Now, lets take a look at my breakfast of choice: eggs.
Not so many ingredients in that guy, are there? An egg is an egg is an egg. I buy organic/cage free/naturally fed/blah blah blah as often as possible, but even the genetically engineered joints are better than the Kashi cereal.
Yup, I can hear them now. "Oh, but eggs are so bad for your cholesterol. My doctor told me not to eat them!" Frankly, your doctor is an idiot. Please show him/her this, this, this or this. See what he/she has to say about those studies.
So, your breakfast choice can either come straight out of a chickens butt, or it can come from a laboratory where a bunch of scientists had to figure out how to make this food healthy for you. Again, why is it healthy? There's more sugar in it than protein. 37 grams of carbs, 13 grams of sugar and a tummy full of gluten? I'll take the eggs.
Let's move on to lunch; Subway subs seem to be pretty popular and common, and have been marketed for several years as a healthy option for lunch. Remember the commercials with Jared and those ridiculous pants?

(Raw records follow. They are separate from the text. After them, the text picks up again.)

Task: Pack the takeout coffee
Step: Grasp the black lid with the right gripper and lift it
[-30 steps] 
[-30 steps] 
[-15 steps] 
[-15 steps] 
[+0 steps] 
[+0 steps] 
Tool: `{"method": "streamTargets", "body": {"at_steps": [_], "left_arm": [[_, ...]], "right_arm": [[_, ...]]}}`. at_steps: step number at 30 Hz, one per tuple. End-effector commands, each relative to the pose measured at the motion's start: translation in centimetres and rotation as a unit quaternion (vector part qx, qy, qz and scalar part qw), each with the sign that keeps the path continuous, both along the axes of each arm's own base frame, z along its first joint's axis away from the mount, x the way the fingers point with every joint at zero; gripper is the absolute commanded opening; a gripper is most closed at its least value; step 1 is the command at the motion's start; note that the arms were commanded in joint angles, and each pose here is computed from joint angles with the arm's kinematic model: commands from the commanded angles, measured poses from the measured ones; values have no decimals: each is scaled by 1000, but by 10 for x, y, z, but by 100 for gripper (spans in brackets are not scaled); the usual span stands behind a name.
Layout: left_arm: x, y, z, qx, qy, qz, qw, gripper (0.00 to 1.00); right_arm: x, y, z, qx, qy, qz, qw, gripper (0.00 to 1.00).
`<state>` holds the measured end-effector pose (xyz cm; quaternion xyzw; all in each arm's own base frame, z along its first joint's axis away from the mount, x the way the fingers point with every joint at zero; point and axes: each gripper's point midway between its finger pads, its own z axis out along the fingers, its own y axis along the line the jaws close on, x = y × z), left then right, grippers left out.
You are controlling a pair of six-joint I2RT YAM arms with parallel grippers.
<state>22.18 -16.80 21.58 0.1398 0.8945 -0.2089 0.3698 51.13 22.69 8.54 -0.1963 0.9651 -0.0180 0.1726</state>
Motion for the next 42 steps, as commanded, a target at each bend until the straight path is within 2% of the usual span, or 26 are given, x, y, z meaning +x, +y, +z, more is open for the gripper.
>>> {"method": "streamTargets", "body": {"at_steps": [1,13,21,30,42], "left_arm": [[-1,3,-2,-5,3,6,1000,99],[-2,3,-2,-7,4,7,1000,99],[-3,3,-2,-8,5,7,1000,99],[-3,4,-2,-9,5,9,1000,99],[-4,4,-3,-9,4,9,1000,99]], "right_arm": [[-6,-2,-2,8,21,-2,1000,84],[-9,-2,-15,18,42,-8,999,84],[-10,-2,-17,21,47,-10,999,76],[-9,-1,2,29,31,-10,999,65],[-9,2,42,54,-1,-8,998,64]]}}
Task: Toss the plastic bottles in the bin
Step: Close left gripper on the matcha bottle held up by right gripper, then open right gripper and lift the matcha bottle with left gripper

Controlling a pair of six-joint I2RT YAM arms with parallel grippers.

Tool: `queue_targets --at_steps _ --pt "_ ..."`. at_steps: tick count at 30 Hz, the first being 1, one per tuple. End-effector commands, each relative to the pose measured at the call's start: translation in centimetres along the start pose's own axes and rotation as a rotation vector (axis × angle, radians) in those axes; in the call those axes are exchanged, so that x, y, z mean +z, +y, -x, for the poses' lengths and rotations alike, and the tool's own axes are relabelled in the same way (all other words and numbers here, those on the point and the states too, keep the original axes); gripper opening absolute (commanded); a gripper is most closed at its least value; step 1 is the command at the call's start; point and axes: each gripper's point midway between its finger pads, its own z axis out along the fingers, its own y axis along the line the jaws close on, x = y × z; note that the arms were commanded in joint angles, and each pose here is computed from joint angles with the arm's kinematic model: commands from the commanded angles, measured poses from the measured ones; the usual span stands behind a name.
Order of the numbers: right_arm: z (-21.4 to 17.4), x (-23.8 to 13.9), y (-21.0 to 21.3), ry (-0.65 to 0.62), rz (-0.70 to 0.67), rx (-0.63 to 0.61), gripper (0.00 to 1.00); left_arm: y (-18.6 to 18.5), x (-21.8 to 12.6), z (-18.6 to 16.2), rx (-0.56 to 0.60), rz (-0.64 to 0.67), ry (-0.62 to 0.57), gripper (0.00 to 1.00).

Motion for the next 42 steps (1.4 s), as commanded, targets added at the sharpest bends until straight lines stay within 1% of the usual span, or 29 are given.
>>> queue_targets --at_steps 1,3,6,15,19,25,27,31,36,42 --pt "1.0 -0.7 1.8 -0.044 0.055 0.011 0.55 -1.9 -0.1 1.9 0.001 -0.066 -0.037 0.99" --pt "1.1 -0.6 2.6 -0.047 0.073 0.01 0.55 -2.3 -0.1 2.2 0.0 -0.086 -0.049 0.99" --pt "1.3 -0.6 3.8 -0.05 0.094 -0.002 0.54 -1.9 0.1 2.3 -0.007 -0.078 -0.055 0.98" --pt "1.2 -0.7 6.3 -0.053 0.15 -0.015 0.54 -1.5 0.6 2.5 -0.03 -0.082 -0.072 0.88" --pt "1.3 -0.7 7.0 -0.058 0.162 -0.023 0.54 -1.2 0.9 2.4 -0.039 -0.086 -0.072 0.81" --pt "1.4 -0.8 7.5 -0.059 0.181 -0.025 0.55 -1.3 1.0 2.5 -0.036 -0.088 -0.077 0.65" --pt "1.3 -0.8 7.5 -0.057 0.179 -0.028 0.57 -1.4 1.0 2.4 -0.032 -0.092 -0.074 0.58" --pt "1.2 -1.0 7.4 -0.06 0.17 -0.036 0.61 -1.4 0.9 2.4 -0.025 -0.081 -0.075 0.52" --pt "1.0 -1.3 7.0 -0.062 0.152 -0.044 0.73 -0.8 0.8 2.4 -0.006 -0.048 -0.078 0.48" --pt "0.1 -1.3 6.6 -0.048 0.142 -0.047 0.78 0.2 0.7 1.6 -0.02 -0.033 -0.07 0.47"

Great for him, by the way. Thrilled that he lost the weight and all that; but he didn't lose that weight because he was eating Subway. He lost all that weight because he wasn't eating McDonalds and Burger King and drinking gallons of soda. He lost all that weight because he actually got up off the couch and started moving around and, gasp, exercising!
Here is some nutrition information for the different 6" Subway subs. Some of the better values: 38 grams of protein...um, that's it. One of the subs has that, everything else is below it. I'm not interested in any of the other nutritional values. Know why? Because it's all processed shit. None of it is really fresh (maybe some of the veggies). All of the meats are processed to last longer. None of the bread is even close to what I'd consider healthy. These sandwiches contain no good fats, although you can get avocado on some of the new subs. Putting some avocado on one of these sandwiches is really like putting lipstick on a pig, though. It doesn't really make it much better.
Let's compare it to something that I like to eat for lunch (specifically post-workout): beef, rice, guacamole and salsa. Mix it up into a bowl and eat it. The salsa is the most processed part of that meal, and it's only because I buy mine pre-packaged from Trader Joe's. The beef comes from one source. The rice comes from one source (rice is gluten free; very nice source of carbs). Guacamole is some mashed up avocado. Salsa is a bunch of diced up veggies. Not a particularly long ingredients list. I can name where all of those foods come from. Try and name where all of the meats in your Spicy Italian sub came from, I dare you.
I'll let that rant subside and delve into a new one: the many "vegetarians" that we deal with at my gym. So, you've made the decision to be a vegetarian and I respect that. I think it's dumb, but what you eat doesn't make me shit; so go for it.
Ask many (No, not all. Just a majority.) what they eat every day. Coffee and muffin; cheese pizza; meatless meat substitutes (i.e. soy); pasta; ice cream. Vegetables? Almost never. They eat plenty of carbs and fake-meat foods, but that's about it. I've taken to calling these people processed-food-atarians. It's not that they only eat vegetables, it's just that they don't eat meat. If you're going to be a vegetarian, at least do a good job of it. Or, eat fish and eggs and dairy too. Then you'd be a Lacto-Ovo-Pescatarian...and that sounds about a million times cooler than just plain "vegetarian".
Eat real food, people! As coach Dan John is well known for saying, "eat like an adult"! Cut out the cereals and candy and all that shit; eat real food from real sources. Stop worrying quite so much about what's in your whole-food sources and be more concerned about the science-experiment snacks you're eating. And, please, go find something heavy and pick it up!